– Теперь поговорим о занятии, возобновляемом под влиянием припадка, от которого пациент так счастливо избавился, – сказал мистер Лорри, усиленно откашливаясь. – Положим, что это было кузнечное ремесло. Так. Кузнечное ремесло. И положим, например, что пациент привык в свои тяжелые минуты работать у маленькой наковальни. И положим, что совершенно неожиданно его застали опять у этой наковальни.

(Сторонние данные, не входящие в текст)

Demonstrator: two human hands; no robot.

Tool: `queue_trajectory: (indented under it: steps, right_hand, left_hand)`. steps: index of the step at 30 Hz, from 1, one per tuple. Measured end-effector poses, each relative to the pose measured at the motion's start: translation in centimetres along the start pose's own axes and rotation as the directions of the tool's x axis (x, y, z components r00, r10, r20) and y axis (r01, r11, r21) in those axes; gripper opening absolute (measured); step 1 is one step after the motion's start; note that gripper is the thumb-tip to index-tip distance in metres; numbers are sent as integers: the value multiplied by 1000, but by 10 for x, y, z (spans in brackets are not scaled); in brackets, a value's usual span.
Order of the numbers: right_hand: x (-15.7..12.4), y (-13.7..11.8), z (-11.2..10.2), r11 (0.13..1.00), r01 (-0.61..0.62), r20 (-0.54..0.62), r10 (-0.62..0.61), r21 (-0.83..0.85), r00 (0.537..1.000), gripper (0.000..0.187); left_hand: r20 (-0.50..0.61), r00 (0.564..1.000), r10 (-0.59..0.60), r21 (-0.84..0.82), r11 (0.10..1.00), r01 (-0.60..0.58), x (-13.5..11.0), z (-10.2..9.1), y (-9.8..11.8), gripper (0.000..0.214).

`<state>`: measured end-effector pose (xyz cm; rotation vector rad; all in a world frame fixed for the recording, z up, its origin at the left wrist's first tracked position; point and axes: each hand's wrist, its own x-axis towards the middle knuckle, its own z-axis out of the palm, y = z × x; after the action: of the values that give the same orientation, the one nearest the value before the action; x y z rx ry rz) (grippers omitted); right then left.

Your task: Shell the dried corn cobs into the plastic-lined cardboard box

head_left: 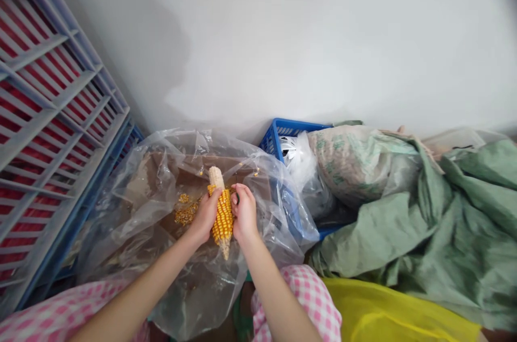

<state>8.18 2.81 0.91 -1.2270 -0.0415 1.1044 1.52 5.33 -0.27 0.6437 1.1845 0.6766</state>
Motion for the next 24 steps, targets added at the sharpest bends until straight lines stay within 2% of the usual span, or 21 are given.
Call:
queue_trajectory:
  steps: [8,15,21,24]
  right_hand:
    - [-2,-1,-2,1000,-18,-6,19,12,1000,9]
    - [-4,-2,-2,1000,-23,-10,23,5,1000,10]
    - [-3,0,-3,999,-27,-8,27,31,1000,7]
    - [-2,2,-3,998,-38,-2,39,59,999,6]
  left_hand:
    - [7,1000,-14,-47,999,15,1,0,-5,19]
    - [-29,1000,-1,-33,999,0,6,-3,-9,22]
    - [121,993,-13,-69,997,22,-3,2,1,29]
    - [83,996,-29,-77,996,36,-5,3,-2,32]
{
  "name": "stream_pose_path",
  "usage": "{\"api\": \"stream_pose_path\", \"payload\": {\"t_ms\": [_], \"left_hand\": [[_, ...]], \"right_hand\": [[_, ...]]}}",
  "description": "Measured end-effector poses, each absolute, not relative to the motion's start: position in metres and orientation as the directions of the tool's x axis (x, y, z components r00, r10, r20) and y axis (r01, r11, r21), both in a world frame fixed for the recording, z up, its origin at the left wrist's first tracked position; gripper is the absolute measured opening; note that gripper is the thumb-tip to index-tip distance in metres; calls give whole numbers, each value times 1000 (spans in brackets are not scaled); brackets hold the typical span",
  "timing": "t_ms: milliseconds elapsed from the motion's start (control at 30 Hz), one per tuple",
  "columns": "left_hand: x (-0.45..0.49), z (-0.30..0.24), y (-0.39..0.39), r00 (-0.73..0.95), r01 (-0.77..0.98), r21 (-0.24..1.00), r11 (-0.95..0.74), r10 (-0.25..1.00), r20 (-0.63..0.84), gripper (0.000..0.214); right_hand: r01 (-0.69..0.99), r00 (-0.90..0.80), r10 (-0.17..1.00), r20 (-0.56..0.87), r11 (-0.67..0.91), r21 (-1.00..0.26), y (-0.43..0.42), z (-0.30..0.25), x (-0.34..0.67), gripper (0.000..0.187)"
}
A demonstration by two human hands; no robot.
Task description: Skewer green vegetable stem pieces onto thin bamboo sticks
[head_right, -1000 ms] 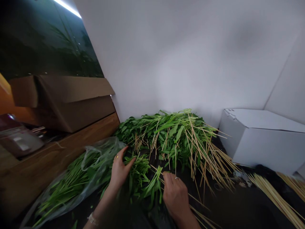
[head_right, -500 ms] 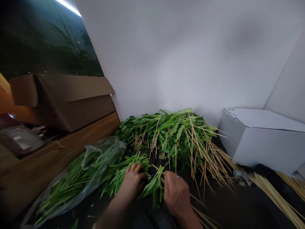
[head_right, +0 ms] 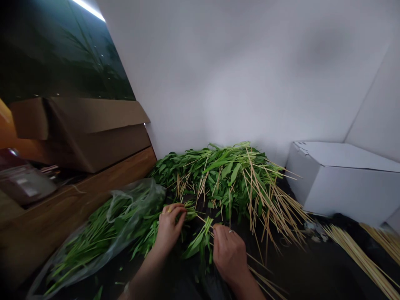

Разве не достойно сожаления, что он упорно держит ее у себя?
Доктор подпер лоб рукой и нервно затопал ногой.
– Он постоянно держит у себя эту наковальню, – продолжал мистер Лорри, тревожно глядя на своего друга. – А не лучше ли было бы устранить ее?
Доктор прикрыл глаза рукой и все так же нервно постукивал ногой об пол.
– Вы затрудняетесь подать мне совет? – сказал мистер Лорри. – Я отлично понимал, что это вопрос щекотливый. А все-таки, мне кажется…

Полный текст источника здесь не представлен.